(a) Time to file answer. Within 14 days of service of the notice of charges, respondent must file an answer as designated in the notice of charges.
(b) Content of answer. An answer must specifically respond to each paragraph or allegation of fact contained in the notice of charges and must admit, deny, or state that the party lacks sufficient information to admit or deny each allegation of fact. A statement of lack of information has the effect of a denial. Denials must fairly meet the substance of each allegation of fact denied; general denials are not permitted. When a respondent denies part of an allegation, that part must be denied and the remainder specifically admitted. Any allegation of fact in the notice of charges which is not denied in the answer is deemed admitted for purposes of the proceeding. A respondent is not required to respond to the portion of a notice of charges that constitutes the request for relief or proposed order. A respondent must affirmatively state in the answer any avoidance or affirmative defense, including but not limited to res judicata and statute of limitations. Failure to do so will be deemed a waiver.

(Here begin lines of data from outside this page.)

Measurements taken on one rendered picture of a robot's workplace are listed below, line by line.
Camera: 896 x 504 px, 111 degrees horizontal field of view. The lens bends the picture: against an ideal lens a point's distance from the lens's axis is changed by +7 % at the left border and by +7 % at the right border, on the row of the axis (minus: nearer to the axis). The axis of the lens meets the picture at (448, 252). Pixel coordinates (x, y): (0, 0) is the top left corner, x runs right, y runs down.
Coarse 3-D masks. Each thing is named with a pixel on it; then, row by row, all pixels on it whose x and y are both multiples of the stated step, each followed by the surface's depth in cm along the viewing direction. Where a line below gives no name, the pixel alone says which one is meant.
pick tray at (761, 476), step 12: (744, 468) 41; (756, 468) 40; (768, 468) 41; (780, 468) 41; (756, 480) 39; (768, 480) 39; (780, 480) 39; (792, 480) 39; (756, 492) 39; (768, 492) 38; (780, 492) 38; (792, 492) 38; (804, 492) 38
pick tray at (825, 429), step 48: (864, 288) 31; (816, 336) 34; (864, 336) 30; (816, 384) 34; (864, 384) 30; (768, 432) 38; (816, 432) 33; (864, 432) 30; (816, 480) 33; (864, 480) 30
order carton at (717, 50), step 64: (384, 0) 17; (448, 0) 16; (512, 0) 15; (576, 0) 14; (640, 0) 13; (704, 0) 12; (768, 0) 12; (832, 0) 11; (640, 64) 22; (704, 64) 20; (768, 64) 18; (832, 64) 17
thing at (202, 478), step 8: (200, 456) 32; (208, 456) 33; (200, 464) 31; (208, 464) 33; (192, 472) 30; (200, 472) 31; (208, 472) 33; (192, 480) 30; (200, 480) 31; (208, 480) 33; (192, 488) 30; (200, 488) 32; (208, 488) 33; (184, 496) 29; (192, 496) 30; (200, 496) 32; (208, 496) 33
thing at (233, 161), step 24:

(c) If the allegations of the notice of charges are admitted. If the respondent elects not to contest the allegations of fact set forth in the notice of charges, the answer will consist of a statement that the respondent admits all the material allegations to be true. Such an answer constitutes a waiver of hearings as to the facts alleged in the notice of charges, and together with the notice of charges will provide a record basis on which the hearing officer will issue preliminary findings and conclusions, containing appropriate findings and conclusions and a proposed order disposing of the proceeding. In such an answer, the respondent may, however, reserve the right to submit proposed findings of fact and conclusions of law under § 1081.305.
(d) Default. (1) Failure of a respondent to file an answer within the time provided will be deemed to constitute a waiver of the respondent's right to appear and contest the allegations of the notice of charges and to authorize the hearing officer, without further notice to the respondent, to find the facts to be as alleged in the notice of charges and to enter preliminary findings and conclusions containing appropriate findings and conclusions. In such cases, respondent will have no right to appeal pursuant to § 1081.402, but must instead proceed pursuant to paragraph (d)(2) of this section.
(2) A motion to set aside a default must be made within a reasonable time, state the reasons for the failure to appear or defend, and specify the nature of the proposed defense in the proceeding. In order to prevent injustice and on such conditions as may be appropriate, the hearing officer, at any time prior to the filing of the preliminary findings and conclusions, or the Director, at any time, may for good cause shown set aside a default.
(e) Disclosure statement and notification of financial interest—(1) Who must file; contents. A respondent, nongovernmental intervenor, or nongovernmental amicus must file a disclosure statement and notification of financial interest that:
(i) Identifies any parent corporation, any publicly owned corporation owning ten percent or more of its stock, and any publicly owned corporation not a party to the proceeding that has a financial interest in the outcome of the proceeding and the nature of that interest; or
(ii) States that there are no such corporations.
(2) Time for filing; supplemental filing. A respondent, nongovernmental intervenor, or nongovernmental amicus must:
(i) File the disclosure statement with its first appearance, pleading, motion, response, or other request addressed to the hearing officer or the Bureau; and
(ii) Promptly file a supplemental statement if any required information changes.